The total target award value (expressed in dollars) for an employee with respect to the cash award and restricted stock unit award, if any (the “Target Award Value”), is set pursuant to the terms of the Plan based on the employee’s position level with the Company or its subsidiaries as of the FDA Submission Date. Actual award values, on a sliding scale from 0% to 120% of the Target Award Value, are calculated based on the dates of achievement of each Milestone.
The amount of cash paid, if any, with respect to the EV Approval Milestone for executive officers will be equal to 50% of the participant’s Target Award Value, multiplied by a specified percentage with respect to such Milestone, multiplied by the actual award value percentage from the sliding scale. The amount of cash paid, if any, with respect to the TV Approval Milestone for executive officers will be equal to 50% of the participant’s Target Award Value, multiplied by a specified percentage with respect to such Milestone, multiplied by the actual award value percentage from the sliding scale. The number of restricted stock units granted, if any, with respect to the EV Approval Milestone for executive officers will be equal to 50% of the participant’s Target Award Value, multiplied by a specified percentage with respect to such Milestone, multiplied by the actual award value percentage from the sliding scale, with the product of these numbers then divided by the closing price of the Company’s common stock on the date of grant. The number of restricted stock units granted, if any, with respect to the TV Approval Milestone for executive officers will be equal to 50% of the participant’s Target Award Value,
multiplied by a specified percentage with respect to such Milestone, multiplied by the actual award value percentage from the sliding scale, with the product of these numbers then divided by the closing price of the Company’s common stock on the date of grant. The specified percentages with respect to the Milestones together equal 100%.

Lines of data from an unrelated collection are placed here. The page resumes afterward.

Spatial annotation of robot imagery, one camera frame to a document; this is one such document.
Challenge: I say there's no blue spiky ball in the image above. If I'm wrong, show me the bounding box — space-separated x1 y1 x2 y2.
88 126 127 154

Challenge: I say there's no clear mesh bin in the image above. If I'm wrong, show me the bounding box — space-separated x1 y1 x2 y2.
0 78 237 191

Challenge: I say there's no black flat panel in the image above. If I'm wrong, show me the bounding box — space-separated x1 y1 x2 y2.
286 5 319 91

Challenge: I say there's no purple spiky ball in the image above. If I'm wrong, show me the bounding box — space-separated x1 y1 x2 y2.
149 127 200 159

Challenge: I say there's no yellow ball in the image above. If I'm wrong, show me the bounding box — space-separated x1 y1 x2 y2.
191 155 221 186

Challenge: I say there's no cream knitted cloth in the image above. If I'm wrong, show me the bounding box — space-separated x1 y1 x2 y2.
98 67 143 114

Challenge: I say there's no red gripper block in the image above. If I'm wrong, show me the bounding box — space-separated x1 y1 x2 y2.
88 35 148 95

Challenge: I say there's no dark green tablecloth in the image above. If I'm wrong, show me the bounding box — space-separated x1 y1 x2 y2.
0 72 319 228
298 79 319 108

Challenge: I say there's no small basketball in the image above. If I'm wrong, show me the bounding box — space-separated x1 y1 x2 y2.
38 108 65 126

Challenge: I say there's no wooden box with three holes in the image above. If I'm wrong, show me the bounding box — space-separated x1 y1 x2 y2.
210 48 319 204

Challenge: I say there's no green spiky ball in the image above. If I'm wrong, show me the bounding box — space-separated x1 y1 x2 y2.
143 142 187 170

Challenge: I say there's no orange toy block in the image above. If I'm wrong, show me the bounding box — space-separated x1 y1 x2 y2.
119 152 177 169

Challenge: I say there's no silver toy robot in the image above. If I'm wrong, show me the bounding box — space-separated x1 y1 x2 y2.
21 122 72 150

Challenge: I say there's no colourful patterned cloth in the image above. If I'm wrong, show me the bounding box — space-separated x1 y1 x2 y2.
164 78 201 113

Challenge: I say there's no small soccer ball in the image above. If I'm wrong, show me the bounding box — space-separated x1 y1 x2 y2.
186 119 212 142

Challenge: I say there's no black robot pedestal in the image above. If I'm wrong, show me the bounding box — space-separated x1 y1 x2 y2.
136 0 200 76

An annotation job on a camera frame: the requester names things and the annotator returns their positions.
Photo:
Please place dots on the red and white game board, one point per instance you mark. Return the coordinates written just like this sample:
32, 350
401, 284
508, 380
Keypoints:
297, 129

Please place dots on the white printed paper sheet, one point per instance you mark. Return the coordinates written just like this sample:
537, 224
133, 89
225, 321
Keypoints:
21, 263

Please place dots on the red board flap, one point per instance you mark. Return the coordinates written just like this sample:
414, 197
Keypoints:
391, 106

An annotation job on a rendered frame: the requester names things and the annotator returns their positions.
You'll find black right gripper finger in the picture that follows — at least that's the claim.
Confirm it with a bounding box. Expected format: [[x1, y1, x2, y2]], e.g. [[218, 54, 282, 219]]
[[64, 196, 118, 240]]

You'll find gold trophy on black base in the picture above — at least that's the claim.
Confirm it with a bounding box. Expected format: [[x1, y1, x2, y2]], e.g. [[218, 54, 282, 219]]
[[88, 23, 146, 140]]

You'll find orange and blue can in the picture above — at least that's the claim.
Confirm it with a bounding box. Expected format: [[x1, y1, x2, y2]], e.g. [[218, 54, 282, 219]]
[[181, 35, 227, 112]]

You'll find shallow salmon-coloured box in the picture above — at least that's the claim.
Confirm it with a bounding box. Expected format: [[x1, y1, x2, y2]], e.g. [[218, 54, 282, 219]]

The Target Award Value for each of the Company’s named executive officers, as defined under applicable securities laws, will be as follows (assuming that the named executive officer’s position level with the Company remains the same as it was on September 29, 2017): $890,000 for Clay Siegall, President and Chief Executive Officer; $250,000 for Todd Simpson, Chief Financial Officer; $250,000 for Eric Dobmeier, Chief Operating Officer; $250,000 for Jonathan Drachman, Chief Medical Officer; and $250,000 for Vaughn Himes, Chief Technical Officer.
The foregoing is only a brief description of the terms of the Plan, does not purport to be complete and is qualified in its entirety by reference to the Plan, which will be filed as an exhibit to the Company’s quarterly report on Form 10-Q for the quarter ended September 30, 2017.
SIGNATURES
Pursuant to the requirements of the Securities Exchange Act of 1934, the registrant has duly caused this report to be signed on its behalf by the undersigned hereunto duly authorized.